From the Drive list, select a hard-disk partition that has free space equal to at least three times the amount of the computer's installed RAM. To determine the amount of space available on a hard-disk partition, click the drive letter; the amount of space available appears in the Paging File Size For Selected Drive area. 
In the Initial Size box, enter a value equal to one and a half times the amount of the computer's installed RAM. 
In the Maximum Size box, enter a value equal to twice the amount of the Initial Size value. 
Click Set, and then click OK to close the Virtual Memory dialog box. 
Click OK to the alert "The changes you have made require you to restart your computer." 
Click OK to close the Performance Options dialog box, and then click OK to close the System Properties dialog box. 
Click Yes in the System Settings Change dialog box. Windows restarts.


----------



## cdifoto (Dec 1, 2007)

mikeholley said:


> This looks like the default Windows Virtual Memory setting. To change it go to Control Panel and then System. Click on the Advanced Tab and then on the Setting button under "Performance Management".
> 
> This opens the "Performance Options" window. In this window, click on the Advanced tab. At the bottom you will see "Virtual Memory". Click the "Change" button and there you will see two fields where you can enter new values.
> 
> Do you think Lightroom needs more then..? My VM is set to around this and I've not had any problems.



My desktop is inherently slow, having an older AMD single core processor and slow-ish system bus, but neither my desktop nor laptop are problematic with Lightroom per se.  I don't see how that's related to virtual memory settings though - it's the real RAM that isn't being taken advantage of.  I don't do heavy multi-tasking, so if I allocated 1.5GB or so to LR instead of the current amount, I would assume that'd result in better LR performance.

As far as the instructions go, Step 5 is impossible.  I don't have any partitions.


----------



## billg71 (Dec 3, 2007)

cdi, step 5 isn't impossible, if you don't have any partitions you don't have a hard drive. Every drive has at least one partition.
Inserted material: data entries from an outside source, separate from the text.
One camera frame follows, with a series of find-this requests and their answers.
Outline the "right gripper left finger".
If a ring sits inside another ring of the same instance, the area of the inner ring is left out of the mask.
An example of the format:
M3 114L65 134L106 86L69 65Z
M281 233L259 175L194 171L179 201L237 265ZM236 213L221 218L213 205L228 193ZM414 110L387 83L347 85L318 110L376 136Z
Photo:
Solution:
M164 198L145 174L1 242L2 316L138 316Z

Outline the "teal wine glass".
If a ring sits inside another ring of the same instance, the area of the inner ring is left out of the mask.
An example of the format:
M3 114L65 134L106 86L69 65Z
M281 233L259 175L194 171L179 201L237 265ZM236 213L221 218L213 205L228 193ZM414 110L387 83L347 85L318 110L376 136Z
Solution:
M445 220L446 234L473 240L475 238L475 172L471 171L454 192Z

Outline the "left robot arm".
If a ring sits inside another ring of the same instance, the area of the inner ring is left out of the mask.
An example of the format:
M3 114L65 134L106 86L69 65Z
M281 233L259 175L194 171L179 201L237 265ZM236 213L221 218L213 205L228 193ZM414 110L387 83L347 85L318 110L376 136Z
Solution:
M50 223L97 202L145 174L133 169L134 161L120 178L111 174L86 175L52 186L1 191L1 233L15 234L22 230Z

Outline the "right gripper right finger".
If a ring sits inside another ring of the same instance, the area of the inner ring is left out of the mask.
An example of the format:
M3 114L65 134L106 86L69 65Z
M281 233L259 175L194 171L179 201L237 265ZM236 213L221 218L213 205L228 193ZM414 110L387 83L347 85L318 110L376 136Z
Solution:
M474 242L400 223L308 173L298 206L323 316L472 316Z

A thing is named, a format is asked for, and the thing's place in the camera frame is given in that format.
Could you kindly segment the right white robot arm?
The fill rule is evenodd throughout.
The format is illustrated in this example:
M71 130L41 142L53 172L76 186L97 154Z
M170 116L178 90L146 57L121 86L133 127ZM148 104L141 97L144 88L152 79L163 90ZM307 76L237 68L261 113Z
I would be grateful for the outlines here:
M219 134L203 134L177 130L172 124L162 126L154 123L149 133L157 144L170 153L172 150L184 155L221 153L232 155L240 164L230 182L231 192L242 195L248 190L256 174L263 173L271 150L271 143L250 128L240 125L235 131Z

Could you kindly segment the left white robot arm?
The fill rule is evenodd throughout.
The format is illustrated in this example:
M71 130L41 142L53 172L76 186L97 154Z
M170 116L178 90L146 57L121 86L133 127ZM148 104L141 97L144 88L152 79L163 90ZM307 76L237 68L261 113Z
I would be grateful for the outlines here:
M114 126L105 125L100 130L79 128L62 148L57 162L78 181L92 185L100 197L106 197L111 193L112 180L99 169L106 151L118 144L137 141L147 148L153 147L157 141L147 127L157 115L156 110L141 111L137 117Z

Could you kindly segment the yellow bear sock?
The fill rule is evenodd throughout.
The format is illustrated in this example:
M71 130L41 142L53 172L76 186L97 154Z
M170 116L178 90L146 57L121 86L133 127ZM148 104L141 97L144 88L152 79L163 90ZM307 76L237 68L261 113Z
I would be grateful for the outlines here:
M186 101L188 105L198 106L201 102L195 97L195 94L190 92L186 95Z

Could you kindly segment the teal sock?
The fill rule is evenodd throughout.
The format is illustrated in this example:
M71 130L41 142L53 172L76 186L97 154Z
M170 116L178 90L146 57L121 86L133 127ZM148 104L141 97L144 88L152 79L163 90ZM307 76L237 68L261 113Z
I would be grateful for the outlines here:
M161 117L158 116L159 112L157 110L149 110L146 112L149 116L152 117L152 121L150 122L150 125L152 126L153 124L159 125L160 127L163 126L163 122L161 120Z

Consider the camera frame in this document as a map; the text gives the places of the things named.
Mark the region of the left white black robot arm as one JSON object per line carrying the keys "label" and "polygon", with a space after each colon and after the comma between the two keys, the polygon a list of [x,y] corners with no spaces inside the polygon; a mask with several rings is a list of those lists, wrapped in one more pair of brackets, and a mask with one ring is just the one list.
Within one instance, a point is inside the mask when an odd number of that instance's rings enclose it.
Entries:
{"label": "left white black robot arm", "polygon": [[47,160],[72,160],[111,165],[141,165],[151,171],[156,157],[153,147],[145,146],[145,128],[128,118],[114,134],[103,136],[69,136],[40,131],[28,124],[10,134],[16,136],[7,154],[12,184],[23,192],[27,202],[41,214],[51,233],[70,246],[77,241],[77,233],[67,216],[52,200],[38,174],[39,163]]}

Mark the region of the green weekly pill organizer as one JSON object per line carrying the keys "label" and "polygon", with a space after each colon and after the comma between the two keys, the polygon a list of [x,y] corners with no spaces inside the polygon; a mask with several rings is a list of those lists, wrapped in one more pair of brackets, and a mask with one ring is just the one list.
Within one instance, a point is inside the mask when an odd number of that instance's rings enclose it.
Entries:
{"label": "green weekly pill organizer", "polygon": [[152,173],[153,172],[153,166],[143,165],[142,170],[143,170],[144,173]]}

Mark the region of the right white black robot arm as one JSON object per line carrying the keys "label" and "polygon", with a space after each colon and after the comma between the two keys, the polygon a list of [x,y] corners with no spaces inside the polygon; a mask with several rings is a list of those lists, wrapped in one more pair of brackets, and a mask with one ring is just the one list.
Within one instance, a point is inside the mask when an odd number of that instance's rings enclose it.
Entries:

I have to disagree with Adobe's recommendation. Allowing the page file size to vary can and will cause fragmentation on the drive the page file is located on if page file requirements exceed the minimum size specified. The idea was valid back in the days when 512Mb was a whole lot of RAM and a 1'Gb hard drive was a large drive. In the present, with most folks running LR and/or PS on at least 2Gb of RAM, the page file size has become almost a non-issue. Disk space is cheap and lots of RAM has become the norm. Setting the page file minimum and maximum size to the RAM size and keeping it fixed is not even a noticeable resource drain on a 2''Gb hard drive. And most of us run a lot more than that.

For example, I have 4Gb RAM installed on my XP Pro 32-bit system. The OS sees 3.12Gb of that, my page file is set at a min and max of 4'96 Mb. I have *never* seen the page file utilization reach 1Gb. And I've watched it on a lot of programs, including CS3 and AutoCad while running some pretty memory-intensive routines. Actually, in my experience, Nikon's Capture NX seems to be the real resource hog, using up to 9'' Mb regularly. Most of the stuff I do in LR and CS3 runs the page file at a max of 5''Mb, plus or minus.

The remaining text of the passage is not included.